Records supplied START

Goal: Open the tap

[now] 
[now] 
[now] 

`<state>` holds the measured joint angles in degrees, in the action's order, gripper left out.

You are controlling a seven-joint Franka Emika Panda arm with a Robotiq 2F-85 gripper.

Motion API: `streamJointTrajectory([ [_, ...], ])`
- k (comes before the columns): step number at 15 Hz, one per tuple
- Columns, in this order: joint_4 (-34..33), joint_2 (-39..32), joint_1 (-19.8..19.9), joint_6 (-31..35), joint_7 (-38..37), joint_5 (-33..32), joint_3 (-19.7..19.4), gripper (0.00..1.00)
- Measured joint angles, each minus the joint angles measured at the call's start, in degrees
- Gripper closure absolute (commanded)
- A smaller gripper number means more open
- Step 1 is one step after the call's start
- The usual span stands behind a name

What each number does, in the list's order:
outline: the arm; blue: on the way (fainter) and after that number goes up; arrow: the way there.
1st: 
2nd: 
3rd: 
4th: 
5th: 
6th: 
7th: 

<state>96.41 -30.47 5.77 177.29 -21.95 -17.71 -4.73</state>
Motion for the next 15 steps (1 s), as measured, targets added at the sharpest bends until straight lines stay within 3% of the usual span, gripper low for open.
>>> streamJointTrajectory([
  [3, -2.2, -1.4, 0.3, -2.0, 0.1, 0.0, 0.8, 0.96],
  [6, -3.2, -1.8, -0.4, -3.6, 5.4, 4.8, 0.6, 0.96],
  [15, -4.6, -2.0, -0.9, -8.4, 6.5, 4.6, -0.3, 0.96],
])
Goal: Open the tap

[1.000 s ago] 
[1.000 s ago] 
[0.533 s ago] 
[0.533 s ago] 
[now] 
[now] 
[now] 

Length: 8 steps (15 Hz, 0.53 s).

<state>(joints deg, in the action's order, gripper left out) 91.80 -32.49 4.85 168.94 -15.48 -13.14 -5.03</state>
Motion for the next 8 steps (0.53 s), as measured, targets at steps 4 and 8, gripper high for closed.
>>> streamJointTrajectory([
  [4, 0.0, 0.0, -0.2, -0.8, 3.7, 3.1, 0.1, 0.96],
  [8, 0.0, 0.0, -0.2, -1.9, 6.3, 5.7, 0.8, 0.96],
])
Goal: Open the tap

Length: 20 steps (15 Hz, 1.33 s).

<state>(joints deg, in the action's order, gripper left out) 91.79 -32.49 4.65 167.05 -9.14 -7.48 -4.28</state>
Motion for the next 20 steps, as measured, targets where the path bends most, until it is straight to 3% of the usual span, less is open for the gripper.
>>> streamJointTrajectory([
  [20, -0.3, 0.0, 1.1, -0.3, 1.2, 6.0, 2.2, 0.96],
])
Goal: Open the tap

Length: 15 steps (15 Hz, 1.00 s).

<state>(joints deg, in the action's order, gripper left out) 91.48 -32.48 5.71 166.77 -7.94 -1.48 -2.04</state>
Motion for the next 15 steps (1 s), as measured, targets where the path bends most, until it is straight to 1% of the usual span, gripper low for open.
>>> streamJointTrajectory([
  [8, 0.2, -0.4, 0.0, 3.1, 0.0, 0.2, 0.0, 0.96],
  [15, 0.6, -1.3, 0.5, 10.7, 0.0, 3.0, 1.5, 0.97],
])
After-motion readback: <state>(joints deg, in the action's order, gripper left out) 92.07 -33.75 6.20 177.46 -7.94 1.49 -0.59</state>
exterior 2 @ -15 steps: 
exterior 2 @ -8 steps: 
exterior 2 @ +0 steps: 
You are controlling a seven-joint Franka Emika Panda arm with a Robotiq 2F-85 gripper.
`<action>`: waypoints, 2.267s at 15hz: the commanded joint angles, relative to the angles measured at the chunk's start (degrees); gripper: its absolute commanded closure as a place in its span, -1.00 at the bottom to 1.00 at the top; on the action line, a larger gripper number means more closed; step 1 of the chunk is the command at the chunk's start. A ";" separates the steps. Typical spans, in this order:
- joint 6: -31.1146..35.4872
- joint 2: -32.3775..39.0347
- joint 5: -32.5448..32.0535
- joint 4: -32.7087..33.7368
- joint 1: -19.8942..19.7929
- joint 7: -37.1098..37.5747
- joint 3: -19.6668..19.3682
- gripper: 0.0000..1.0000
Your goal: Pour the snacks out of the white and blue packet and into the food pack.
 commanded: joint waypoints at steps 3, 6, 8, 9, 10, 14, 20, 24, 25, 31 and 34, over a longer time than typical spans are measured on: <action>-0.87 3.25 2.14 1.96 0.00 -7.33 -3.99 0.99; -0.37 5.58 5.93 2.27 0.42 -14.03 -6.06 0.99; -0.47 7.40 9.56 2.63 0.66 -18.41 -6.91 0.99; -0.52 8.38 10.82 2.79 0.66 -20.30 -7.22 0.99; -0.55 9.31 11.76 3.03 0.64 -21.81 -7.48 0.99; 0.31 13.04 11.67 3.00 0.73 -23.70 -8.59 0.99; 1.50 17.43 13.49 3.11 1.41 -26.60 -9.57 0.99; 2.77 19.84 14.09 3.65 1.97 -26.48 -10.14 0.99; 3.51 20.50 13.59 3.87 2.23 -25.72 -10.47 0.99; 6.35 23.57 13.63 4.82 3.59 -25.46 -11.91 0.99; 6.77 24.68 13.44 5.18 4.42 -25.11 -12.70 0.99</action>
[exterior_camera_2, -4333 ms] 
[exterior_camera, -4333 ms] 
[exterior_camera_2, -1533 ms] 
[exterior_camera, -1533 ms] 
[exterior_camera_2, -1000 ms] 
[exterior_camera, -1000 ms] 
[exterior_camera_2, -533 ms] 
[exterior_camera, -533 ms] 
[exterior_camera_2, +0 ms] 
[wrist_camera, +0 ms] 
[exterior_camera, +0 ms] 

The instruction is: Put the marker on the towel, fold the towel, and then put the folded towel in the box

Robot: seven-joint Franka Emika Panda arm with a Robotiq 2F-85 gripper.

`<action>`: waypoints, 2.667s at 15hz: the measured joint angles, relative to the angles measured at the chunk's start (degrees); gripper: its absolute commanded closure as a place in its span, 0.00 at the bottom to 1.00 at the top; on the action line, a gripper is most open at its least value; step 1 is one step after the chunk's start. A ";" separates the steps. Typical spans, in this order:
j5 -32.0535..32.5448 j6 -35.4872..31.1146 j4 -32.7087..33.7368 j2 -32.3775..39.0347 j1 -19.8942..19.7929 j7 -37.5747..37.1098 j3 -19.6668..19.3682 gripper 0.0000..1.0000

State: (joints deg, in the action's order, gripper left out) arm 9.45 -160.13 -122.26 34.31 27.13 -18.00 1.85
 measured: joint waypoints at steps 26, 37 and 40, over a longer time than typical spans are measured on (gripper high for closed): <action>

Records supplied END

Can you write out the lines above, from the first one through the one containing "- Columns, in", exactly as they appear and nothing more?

Goal: Open the tap

[now] 
[now] 
[now] 

`<state>` holds the measured joint angles in degrees, in the action's order, gripper left out.

You are controlling a seven-joint Franka Emika Panda arm with a Robotiq 2F-85 gripper.

Motion API: `streamJointTrajectory([ [_, ...], ])`
- k (comes before the columns): step number at 15 Hz, one per tuple
- Columns, in this order: joint_4 (-34..33), joint_2 (-39..32), joint_1 (-19.8..19.9), joint_6 (-31..35), joint_7 (-38..37), joint_5 (-33..32), joint_3 (-19.7..19.4), gripper (0.00..1.00)

This concludes the response to the exercise.